Cross-linker dependent dimerization of SOD1. (A) Extracted ion chromatogram for the 15 H+ charge state of the SOD1 monomer (red) and (B) 23 H+ charge state of the DTME-cross-linked dimer (blue) demonstrate the stoichiometric conversation of monomeric as-isolated SOD1 to dimeric cross-linked SOD1. (C) Mass spectrum of as-isolated (non-cross-linked) G93A SOD1 and (D) DTME cross-linked G93A SOD1 confirm cross-linker dependent dimerization. (E) Chemical cross-linking of WT SOD1 with a reductively labile molecule. One of the maleimide cross-linkers tested, DTME, has a disulfide bond in its spacer arm that can be cleaved by reducing agents such as DTT. WT SOD1 was cross-linked with a 1∶1 molar ratio of DTME and analyzed by SDS-PAGE gel in both the presence and in the absence of reducing agent, DTT. The SOD1 cross-linked dimer became a monomer in the presence of reducing agent (Fig. 2B, lane 2), suggesting that the dimer being formed is specific to the cross-linkers being used, and was not the result of cross-linker catalyzed dimer formation.

Fig. 3.

Stabilization of fALS-associated SOD1 variants by chemical cross-linking.
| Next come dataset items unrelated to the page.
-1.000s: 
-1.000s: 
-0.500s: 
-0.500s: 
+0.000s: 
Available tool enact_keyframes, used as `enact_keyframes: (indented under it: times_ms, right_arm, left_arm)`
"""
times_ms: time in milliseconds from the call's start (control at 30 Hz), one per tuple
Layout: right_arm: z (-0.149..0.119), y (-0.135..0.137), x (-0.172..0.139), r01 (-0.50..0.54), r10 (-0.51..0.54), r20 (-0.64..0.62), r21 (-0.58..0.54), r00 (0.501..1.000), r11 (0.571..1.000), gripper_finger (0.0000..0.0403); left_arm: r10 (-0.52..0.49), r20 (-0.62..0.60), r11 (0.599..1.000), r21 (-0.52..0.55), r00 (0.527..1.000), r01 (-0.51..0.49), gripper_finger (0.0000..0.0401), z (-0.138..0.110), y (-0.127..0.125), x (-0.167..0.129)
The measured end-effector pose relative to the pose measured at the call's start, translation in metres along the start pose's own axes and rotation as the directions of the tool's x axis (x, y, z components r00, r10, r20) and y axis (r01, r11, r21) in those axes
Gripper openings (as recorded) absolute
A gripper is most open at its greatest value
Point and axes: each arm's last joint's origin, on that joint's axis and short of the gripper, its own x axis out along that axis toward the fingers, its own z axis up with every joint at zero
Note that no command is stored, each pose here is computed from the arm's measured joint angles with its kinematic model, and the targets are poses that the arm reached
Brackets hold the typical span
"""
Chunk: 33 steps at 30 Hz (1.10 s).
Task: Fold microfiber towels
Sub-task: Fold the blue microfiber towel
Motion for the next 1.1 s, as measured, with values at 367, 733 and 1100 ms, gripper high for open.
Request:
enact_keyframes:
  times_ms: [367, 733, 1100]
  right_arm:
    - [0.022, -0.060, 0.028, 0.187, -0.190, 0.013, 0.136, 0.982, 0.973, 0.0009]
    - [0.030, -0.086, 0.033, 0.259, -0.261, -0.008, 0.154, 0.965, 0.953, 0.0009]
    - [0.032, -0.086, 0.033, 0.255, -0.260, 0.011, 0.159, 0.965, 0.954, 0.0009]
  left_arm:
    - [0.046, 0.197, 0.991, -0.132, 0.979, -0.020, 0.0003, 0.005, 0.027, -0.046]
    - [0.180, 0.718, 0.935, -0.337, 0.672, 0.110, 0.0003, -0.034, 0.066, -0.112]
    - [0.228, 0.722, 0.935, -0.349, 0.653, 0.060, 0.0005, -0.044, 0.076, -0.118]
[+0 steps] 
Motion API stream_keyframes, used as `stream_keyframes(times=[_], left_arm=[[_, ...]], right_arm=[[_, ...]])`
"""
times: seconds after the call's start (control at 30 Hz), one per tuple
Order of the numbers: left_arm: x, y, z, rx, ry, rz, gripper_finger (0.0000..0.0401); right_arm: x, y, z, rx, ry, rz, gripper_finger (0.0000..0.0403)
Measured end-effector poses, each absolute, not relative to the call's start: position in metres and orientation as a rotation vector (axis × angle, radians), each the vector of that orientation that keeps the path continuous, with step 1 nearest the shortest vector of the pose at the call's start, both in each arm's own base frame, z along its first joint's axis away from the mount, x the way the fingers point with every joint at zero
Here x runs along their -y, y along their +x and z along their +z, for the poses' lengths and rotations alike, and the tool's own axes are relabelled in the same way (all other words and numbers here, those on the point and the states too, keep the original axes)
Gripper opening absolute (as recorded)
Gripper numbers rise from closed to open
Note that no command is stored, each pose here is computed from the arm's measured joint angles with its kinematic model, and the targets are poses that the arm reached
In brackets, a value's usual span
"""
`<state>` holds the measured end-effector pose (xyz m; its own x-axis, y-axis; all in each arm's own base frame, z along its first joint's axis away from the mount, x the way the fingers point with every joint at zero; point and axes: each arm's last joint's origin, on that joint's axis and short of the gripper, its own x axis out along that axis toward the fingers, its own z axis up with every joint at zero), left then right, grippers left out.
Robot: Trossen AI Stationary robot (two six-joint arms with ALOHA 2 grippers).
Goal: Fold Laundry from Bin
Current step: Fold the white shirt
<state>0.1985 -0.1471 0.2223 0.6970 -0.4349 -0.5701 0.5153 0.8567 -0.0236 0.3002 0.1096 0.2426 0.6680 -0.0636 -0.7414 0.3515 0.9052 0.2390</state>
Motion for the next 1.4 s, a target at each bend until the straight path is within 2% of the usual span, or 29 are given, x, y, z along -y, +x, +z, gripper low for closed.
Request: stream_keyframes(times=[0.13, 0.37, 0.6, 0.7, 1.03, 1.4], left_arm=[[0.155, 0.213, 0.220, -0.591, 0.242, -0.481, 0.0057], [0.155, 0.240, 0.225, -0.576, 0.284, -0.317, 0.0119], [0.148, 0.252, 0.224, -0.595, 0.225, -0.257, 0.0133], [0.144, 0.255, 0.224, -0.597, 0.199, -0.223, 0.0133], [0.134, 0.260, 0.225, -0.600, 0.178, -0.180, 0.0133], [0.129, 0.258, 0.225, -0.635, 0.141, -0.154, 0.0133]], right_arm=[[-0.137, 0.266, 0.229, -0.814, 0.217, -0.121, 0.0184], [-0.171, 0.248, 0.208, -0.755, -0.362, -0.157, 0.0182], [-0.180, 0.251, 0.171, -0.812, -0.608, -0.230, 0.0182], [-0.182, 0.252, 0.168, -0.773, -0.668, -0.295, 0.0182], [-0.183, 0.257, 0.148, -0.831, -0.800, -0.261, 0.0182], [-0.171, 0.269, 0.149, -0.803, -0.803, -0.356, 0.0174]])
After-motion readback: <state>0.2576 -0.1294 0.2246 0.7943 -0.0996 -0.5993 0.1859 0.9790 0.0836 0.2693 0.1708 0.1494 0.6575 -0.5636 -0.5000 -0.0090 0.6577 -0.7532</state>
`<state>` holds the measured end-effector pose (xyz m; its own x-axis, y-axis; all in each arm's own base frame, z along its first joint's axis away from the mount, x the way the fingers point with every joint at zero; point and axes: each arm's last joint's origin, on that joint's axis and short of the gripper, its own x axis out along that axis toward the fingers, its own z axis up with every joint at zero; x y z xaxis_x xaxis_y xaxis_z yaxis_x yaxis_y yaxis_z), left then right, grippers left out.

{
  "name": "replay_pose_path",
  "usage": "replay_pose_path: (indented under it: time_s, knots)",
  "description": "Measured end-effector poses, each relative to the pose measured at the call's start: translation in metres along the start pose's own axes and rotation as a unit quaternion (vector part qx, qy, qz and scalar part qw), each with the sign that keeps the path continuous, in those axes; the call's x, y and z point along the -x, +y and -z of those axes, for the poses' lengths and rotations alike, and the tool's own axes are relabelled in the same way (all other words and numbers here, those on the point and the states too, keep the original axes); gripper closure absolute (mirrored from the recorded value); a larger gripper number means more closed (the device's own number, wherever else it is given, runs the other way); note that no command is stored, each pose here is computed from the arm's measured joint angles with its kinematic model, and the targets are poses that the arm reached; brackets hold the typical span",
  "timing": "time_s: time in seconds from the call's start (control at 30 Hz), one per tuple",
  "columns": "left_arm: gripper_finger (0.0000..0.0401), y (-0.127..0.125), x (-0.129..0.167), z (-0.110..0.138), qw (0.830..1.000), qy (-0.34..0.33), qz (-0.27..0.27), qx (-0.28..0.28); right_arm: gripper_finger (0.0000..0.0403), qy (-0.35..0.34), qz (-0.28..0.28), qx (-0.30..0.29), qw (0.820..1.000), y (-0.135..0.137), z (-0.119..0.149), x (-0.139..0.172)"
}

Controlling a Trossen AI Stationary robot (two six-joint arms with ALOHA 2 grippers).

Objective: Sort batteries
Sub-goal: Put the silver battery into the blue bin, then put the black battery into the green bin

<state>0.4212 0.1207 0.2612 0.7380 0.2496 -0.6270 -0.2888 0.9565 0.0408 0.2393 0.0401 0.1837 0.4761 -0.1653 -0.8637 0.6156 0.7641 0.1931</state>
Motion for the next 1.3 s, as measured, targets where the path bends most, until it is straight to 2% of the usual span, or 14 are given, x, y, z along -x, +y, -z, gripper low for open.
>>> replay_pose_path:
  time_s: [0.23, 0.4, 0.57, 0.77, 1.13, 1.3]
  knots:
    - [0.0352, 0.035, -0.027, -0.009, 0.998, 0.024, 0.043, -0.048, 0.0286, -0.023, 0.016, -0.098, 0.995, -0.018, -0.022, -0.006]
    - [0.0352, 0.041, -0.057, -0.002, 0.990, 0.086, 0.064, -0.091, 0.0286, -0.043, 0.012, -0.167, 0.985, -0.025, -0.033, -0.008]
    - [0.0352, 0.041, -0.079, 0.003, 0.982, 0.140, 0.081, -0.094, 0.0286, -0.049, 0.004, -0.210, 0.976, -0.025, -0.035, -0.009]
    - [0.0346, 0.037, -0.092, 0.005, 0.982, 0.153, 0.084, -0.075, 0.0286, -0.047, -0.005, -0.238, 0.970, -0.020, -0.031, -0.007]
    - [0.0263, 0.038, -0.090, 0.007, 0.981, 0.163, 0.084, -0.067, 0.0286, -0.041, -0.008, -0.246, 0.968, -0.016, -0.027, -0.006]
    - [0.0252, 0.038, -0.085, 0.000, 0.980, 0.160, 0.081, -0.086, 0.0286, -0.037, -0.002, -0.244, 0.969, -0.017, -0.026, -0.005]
Stability of mutant SOD1 measured by thermofluorescence assay (see Fig. S5). Ten micromolar G93A (A) and G85R SOD1 (C) were incubated with concentrations of BMOE ranging from 2.5–20 μM. Ten micromolar G93A (B) and G85R (D) were incubated with 20 μM copper/zinc and concentrations of BMOE ranging from 2.5–20 μM. The cross-linkers used here were resuspended in DMSO; therefore, SOD1 in 4% DMSO controls were used. WT SOD1 was also investigated; however, due to its near-boiling point melting temperature, the assay used here is not capable of detecting whether or not stabilization occurred. G85R and G93A were stabilized in a cross-linker concentration-dependent manner by approximately 45 °C and 20 °C, respectively. The addition of copper and zinc had little effect on the wild-type like (metallated) G93A variant; however, the addition of copper and zinc to G85R, a metal-deficient variant, along with cross-linkers stabilizes the protein to almost wild-type levels. Fig. 4 illustrates that this highly stable form of G85R has regained wild-type-like levels of SOD1 activity. The above graphs represent the average of three replicates of each respective concentration; these experiments were repeated in triplicate.

Fig. 4.

Rescue of fALS-variant G85R SOD1 activity by chemical cross-linking (see Fig. S6). G85R is a metal-deficient and inactive variant. In the presence of excess copper, zinc, or BMOE G85R activity increases. Most notably, G85R in the presence of copper, zinc, and DTME confers WT-like levels of activity. Thus, the increase in stability of G85R also corresponds to an increase in activity (Fig. S6). As expected WT SOD1 and G93A SOD1, a fully active mutant, appear to be unaffected.